Cette transmutation qui ne peut être précisée que sous la forme d’une “transmutation-Système”, c’est-à-dire un rapprochement décisif de ce qui est l’essentiel producteur d’une dynamique maléfique, produit l’habituel mélange que les bons auteurs identifient dans ce qu’on nommerait le Mal dans notre époque catastrophique ; c’est-à-dire, selon le schéma classique, cette dynamique de surpuissance qui se veut irrésistible et l’extrême stupidité qui l’accompagne et nous donne le ferme espoir que la susdite dynamique de surpuissance atteint le sommet d’elle-même en produisant parallèlement sa transformation (même pas besoin de transmuter) en autodestruction, tout en conservant une fidélité sans faille à l’essentielle dimension de la stupidité qui est sa marque indélébile comme celle du diable. (Selon cette observation de René Guénon que nous affectionnons : «On dit même que le diable, quand il veut, est fort bon théologien; il est vrai, pourtant, qu’il ne peut s’empêcher de laisser échapper toujours quelque sottise, qui est comme sa signature…») Les dirigeants européens, influencés par l’entité qu’ils croient diriger et dont ils ne font que subir l’influence, trop faible psychologiquement pour lui opposer une fermeté quelconque, se comportent effectivement à l’image de l’entité ainsi opérationnalisée : la déclaration (citée par Sapir dans son texte) de Juncker, président de la Commission, après les élections grecques du 25 janvier, rend compte de ce mariage de la surpuissance et de la stupidité, – «Il ne peut y avoir de choix démocratique contre les traités européens», déclara-t-il fameusement… Effectivement, il s’agit bien de l’hybris, disons d’une catégorie postmoderne, parfaitement en ligne avec celle des USA dont l’UE est aujourd’hui le “compagnon de route” presque à égalité et en toute complicité, bien plus que le vassal ou l’obligée.

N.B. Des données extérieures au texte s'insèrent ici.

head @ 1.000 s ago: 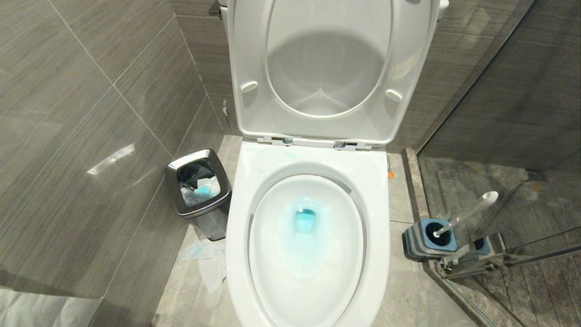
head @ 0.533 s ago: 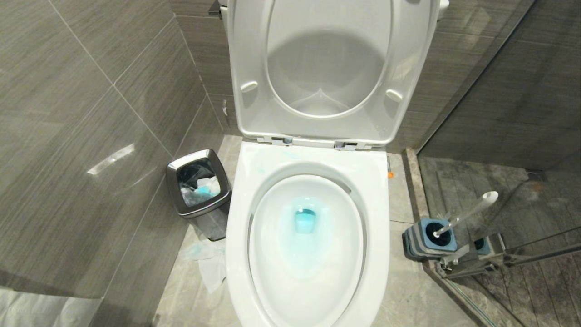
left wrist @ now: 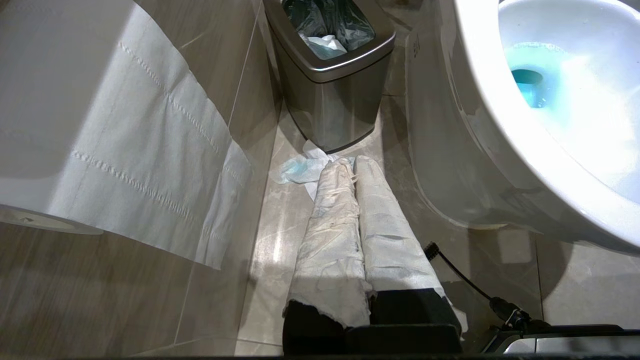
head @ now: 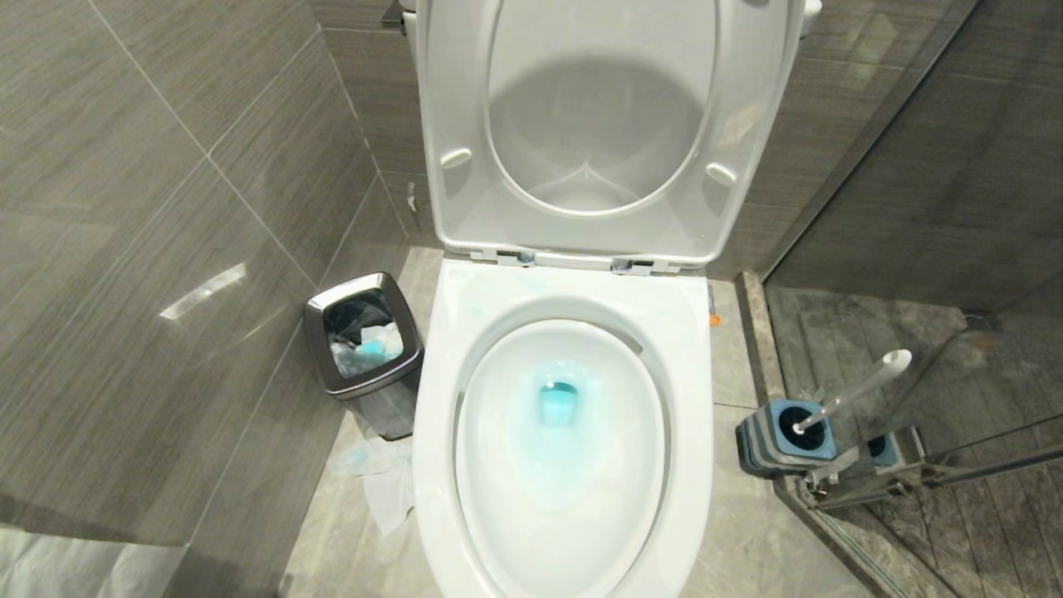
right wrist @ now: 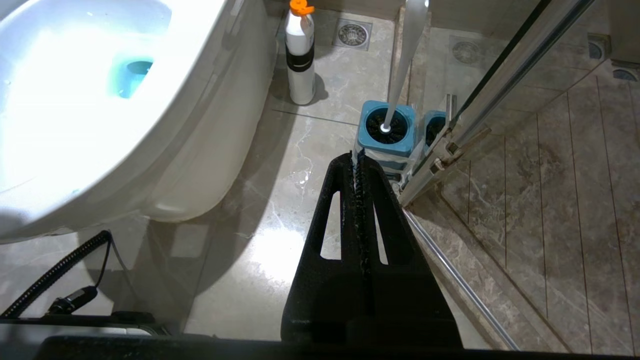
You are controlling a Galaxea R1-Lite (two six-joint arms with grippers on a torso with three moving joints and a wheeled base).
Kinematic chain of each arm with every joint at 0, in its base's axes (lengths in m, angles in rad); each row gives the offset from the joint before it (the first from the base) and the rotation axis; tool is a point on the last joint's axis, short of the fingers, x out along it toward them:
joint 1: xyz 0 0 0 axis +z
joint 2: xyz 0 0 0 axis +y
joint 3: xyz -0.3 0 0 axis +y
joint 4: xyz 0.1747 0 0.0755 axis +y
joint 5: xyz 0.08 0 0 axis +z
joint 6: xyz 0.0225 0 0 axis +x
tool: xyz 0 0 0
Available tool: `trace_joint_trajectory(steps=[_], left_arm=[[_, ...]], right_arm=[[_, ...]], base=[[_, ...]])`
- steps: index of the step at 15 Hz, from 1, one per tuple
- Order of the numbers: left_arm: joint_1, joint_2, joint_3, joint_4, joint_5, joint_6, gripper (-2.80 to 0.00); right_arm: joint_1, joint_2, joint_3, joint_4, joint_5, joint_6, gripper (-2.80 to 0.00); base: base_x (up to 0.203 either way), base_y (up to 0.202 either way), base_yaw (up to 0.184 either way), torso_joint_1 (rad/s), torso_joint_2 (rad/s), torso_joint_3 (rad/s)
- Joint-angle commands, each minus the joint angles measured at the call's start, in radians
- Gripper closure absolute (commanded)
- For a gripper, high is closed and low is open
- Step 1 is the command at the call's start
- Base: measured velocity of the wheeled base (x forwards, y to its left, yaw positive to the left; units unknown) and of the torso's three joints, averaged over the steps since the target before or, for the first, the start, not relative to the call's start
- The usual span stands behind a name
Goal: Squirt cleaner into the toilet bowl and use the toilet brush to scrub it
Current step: Flush the toilet
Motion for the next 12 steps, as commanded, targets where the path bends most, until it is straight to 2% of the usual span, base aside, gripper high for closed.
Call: trace_joint_trajectory(steps=[1,5,7,9,10,12], left_arm=[[0.0,0.0,0.002,0.0,-0.002,0.0,0.0],[0.0,0.0,0.0,-0.002,-0.005,0.018,0.0],[0.0,0.0,0.002,-0.017,-0.025,0.077,0.0],[-0.003,0.0,-0.003,-0.035,-0.04,0.103,0.0],[-0.003,0.0,-0.017,-0.035,-0.06,0.104,0.0],[-0.004,0.001,-0.089,0.001,-0.146,0.108,0.0]], right_arm=[[0.0,0.001,0.0,0.0,0.0,0.0,0.0],[0.0,0.001,0.001,0.0,0.0,0.0,0.0],[0.0,0.001,0.0,0.0,0.0,0.0,0.0],[0.0,0.001,0.0,0.0,0.0,0.0,0.0],[0.0,0.001,0.0,0.0,0.0,0.0,0.0],[0.0,0.001,0.0,0.0,0.0,0.0,0.0]], base=[[0.0,0.0,0.0,0.0,0.0,0.0],[0.0,0.0,0.0,0.0,0.0,0.0],[0.0,0.0,0.0,0.0,0.0,0.0],[0.0,0.0,0.0,0.0,0.0,0.0],[0.0,0.0,0.0,0.0,0.0,0.0],[0.0,0.0,0.0,0.0,0.0,0.0]])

Au reste, l’institution évolue au niveau interne dans le même sens, avec une montée draconienne des mesures de “sécurisation” interne de l’institution UE, impliquant une sorte de surveillance intensive et intrusive, soupçonneuse et tatillonne. Un nombre de plus en plus grand de sites internet, jugés “dissident”, et qui concernent plus encore les nouvelles non caviardées du Moyen-Orient ou de l’Ukraine, ont leur accès bloqué sur les circuits intérieurs par de mystérieuses décisions venues d’on ne sait quelle mystérieuse organisation de sécurité. Un fonctionnaire sollicitant une position particulière ou une bourse d’étude, peut se voir opposer un refus, non parce qu’il a répondu d’une façon incompétente à une interview d’évaluation, mais, par exemple, parce qu’il a eu une phrase malheureuse sur la Grèce (du type “les pauvre Grecs, leur sort est difficile”). L’hybris est donc bien là, omniprésente, aussi bien présente à l’intérieur des institutions, installant une tension constante, une suspicion à mesure, et de plus en plus souvent désarroi et confusion sur la raison d’être et l’orientation de l’institution.

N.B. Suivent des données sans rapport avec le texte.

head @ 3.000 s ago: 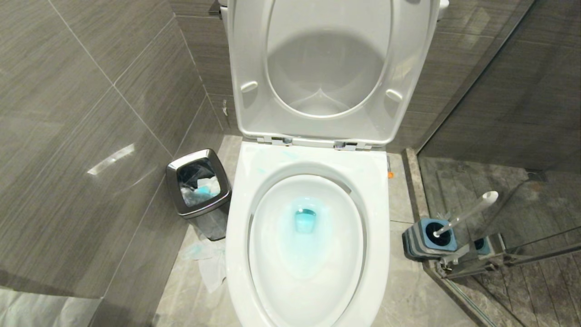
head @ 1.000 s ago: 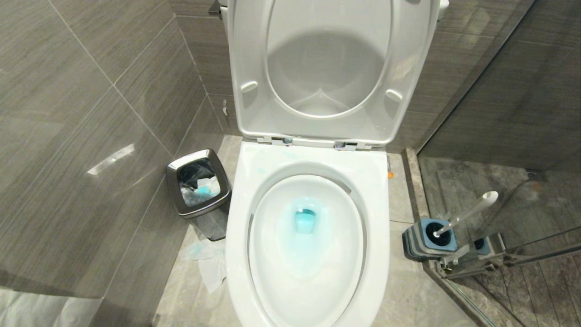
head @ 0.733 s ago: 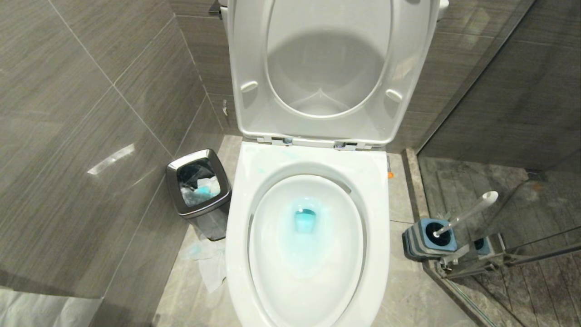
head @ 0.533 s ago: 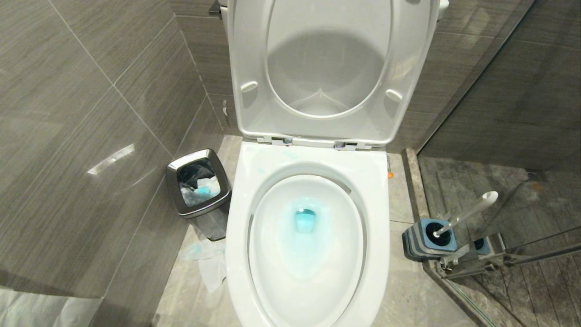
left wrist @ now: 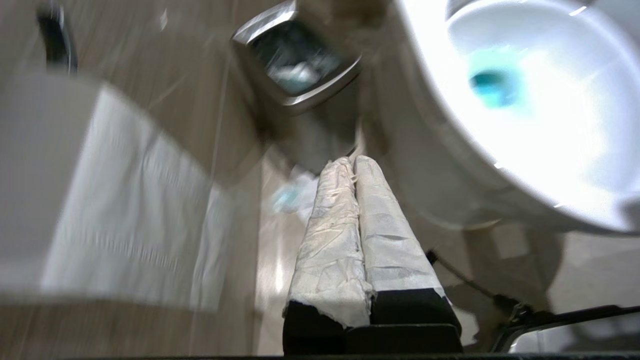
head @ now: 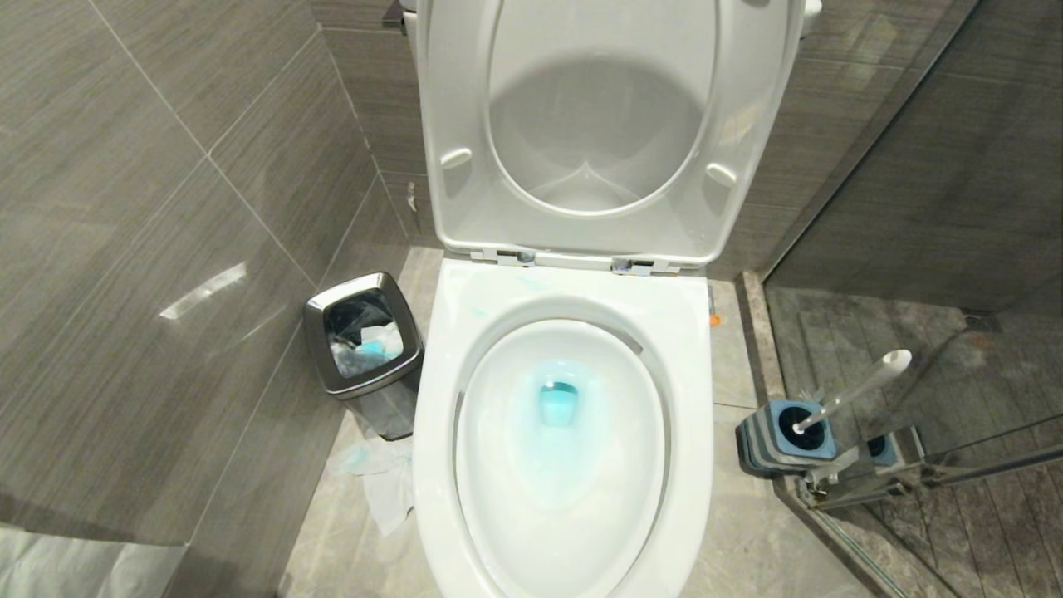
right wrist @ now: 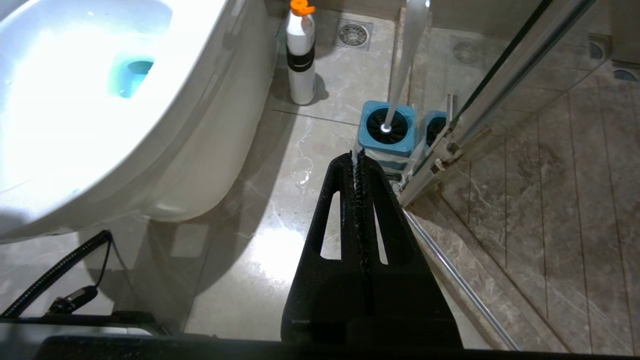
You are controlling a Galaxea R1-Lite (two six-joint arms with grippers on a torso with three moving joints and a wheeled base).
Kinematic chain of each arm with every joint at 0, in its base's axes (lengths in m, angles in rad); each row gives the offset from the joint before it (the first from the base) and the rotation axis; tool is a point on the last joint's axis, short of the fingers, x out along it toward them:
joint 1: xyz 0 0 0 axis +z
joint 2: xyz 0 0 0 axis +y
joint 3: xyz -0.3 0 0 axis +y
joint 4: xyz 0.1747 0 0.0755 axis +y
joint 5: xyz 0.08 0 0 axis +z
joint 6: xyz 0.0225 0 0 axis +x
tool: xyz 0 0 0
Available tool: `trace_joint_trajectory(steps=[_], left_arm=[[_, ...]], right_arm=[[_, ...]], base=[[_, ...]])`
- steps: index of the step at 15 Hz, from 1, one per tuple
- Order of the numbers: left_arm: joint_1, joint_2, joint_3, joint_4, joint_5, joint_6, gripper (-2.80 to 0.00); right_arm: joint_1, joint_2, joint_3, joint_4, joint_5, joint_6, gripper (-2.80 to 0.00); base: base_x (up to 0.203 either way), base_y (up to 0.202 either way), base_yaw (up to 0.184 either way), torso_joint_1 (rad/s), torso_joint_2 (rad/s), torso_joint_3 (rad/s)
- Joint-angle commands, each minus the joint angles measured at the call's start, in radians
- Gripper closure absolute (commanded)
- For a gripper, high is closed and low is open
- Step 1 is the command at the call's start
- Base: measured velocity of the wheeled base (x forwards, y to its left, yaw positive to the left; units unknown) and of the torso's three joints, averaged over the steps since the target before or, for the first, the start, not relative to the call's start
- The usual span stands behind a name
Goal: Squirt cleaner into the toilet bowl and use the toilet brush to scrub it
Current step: Flush the toilet
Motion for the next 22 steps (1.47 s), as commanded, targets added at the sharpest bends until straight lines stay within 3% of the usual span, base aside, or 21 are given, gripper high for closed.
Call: trace_joint_trajectory(steps=[1,4,9,15,22], left_arm=[[-0.001,0.003,-0.078,0.04,-0.051,0.004,0.0],[-0.001,0.037,-0.186,0.088,-0.117,0.006,0.0],[-0.001,0.28,-0.423,0.088,-0.166,0.006,0.0],[-0.024,0.582,-0.763,0.077,-0.179,0.0,0.0],[-0.074,0.763,-0.949,0.077,-0.184,-0.002,0.0]], right_arm=[[0.0,0.001,0.001,0.0,0.0,0.0,0.0],[0.0,0.001,0.002,0.0,0.0,0.0,0.0],[0.0,0.001,0.001,0.0,0.0,0.0,0.0],[0.0,0.001,0.0,0.0,0.0,0.0,0.0],[0.0,0.001,0.0,0.0,0.0,0.0,0.0]], base=[[0.0,0.0,0.0,0.0,0.0,0.0],[0.0,0.0,0.0,0.0,0.0,0.0],[0.0,0.0,0.0,0.0,0.0,0.0],[0.0,0.0,0.0,0.0,0.0,0.0],[0.0,0.0,0.0,0.0,0.0,0.0]])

Nous dirions que cet hybris correspond à une affirmation de puissance (surpuissance) dont la crise ukrainienne a été la génitrice incontestable. L’Ukraine a conduit l’UE “à sortir du bois”, à se découvrir pour ce qu’elle est, ou ce qu’elle est devenue dans son évolution souterraine peu importe, c’est-à-dire une institution parfaitement totalitaire. Ce faisant, elle a complètement tourné le dos à ce qu’elle présentait comme ses ambitions pacificatrices, comme modèle de “gouvernance apaisée” et comme modèle postmoderne de gouvernement idéal. Ainsi, en acquérant cette surpuissance que lui impose son hybris, comme juste retour des choses puisque l’hybris est née de cette surpuissance, elle se met paradoxalement dans une position d’extrême faiblesse. Elle est entraînée, – le cas ukrainien est exemplaire, – dans des voies de plus en plus douteuses, où la légitimité qu’elle prétendait avoir avec ses idéaux initiaux se dissout à très grande vitesse, remplacée par l’imposture, le simulacre, et l’enchaînement dramatique du déterminisme-narrativiste. L’hybris-Système dont l’UE est désormais la porteuse comme on l’est d’une peste épouvantable, est la marque du processus irrémédiable d’effondrement qui l’entraîne. Sera-ce la Grèce, sera-ce autre chose, qui nous montrera que le roi est nu ? Les occasions ne manquent pas et ne feront que se multiplier tant cette attitude engendre de contradiction,s conflictuelles, d’antagonismes furieux, notamment avec les Etats-Membres et avec leurs populations.